WHAT YOU ARE ASKED TO DO ::
For the entries below, print exactly the lines between the line holding "55 203 L 89" and the line holding "Provide the mask", inclusive, and nothing else.

SUPPLIED DATA ::
——————

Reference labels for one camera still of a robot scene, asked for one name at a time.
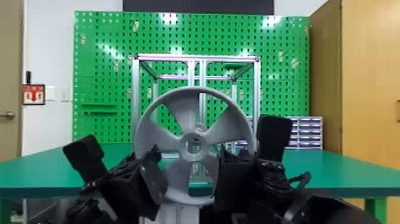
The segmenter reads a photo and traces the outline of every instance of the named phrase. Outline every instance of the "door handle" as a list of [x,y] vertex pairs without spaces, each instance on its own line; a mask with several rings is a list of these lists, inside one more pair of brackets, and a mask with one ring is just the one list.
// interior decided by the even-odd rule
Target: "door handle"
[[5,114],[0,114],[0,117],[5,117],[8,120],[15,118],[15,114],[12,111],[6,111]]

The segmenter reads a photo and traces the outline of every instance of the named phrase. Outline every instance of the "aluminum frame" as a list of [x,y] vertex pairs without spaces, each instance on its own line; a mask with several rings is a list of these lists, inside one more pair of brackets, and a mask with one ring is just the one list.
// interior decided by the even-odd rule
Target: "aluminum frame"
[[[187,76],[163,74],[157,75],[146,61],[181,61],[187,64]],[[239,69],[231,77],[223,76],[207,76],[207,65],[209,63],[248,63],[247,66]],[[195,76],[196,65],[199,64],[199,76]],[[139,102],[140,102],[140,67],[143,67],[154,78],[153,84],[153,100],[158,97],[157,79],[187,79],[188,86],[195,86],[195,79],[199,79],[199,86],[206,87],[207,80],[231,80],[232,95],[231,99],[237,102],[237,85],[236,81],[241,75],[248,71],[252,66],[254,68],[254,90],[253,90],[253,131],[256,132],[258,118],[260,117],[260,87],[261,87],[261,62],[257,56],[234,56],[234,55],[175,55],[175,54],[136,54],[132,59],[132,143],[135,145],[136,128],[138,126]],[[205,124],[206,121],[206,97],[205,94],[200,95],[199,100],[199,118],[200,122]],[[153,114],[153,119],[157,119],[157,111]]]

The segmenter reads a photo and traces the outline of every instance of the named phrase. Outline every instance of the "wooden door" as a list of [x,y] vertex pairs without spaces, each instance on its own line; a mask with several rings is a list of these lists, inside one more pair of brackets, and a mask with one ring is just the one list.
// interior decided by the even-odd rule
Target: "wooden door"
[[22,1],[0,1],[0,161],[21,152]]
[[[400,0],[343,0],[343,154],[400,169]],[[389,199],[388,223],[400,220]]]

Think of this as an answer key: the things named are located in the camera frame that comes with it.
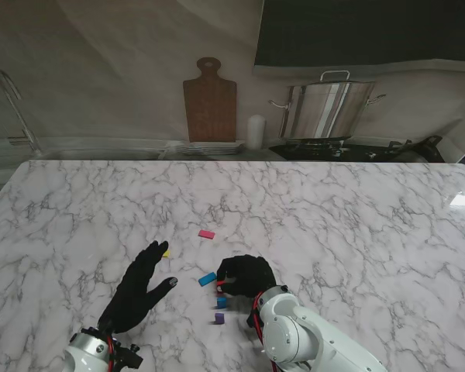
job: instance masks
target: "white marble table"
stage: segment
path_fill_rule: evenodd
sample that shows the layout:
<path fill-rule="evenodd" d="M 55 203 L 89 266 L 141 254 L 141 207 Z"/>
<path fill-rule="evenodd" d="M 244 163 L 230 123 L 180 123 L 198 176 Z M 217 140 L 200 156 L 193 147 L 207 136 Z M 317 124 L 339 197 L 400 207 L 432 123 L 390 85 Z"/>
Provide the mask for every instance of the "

——————

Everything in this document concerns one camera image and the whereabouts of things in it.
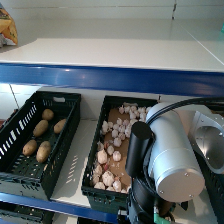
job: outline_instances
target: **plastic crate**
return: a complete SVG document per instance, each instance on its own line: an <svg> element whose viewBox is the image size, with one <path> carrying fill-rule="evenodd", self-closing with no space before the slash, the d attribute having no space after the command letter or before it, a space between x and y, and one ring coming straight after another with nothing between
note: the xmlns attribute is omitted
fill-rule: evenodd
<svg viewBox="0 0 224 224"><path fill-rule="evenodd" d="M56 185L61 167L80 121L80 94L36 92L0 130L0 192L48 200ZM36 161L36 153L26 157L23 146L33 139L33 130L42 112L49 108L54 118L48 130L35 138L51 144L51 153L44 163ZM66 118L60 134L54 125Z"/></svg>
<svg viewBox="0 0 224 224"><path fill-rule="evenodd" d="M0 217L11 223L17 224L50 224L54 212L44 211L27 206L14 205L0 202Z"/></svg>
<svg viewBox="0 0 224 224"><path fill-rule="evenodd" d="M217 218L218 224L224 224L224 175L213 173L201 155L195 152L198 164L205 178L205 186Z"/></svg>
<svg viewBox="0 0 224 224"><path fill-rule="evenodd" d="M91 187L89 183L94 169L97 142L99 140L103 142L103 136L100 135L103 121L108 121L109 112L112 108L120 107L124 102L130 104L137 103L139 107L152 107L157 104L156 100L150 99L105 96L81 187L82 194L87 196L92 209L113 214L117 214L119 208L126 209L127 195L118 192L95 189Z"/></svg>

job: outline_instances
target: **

——————

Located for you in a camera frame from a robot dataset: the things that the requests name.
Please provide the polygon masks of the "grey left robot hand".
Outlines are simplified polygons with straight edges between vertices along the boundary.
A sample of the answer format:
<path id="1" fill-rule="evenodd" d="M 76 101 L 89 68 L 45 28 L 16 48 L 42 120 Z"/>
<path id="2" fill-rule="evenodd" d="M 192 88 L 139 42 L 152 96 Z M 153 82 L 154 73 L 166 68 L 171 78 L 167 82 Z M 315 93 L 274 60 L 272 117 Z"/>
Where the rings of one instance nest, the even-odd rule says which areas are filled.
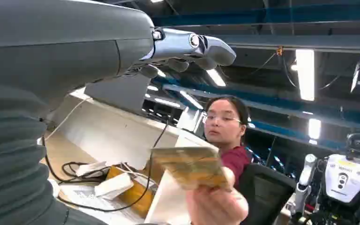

——————

SOLUTION ::
<path fill-rule="evenodd" d="M 55 203 L 89 266 L 141 254 L 141 207 Z"/>
<path fill-rule="evenodd" d="M 244 163 L 230 123 L 180 123 L 198 176 Z M 217 140 L 200 156 L 193 147 L 207 136 Z M 317 124 L 339 197 L 400 207 L 432 123 L 390 85 Z"/>
Provide the mask for every instance of the "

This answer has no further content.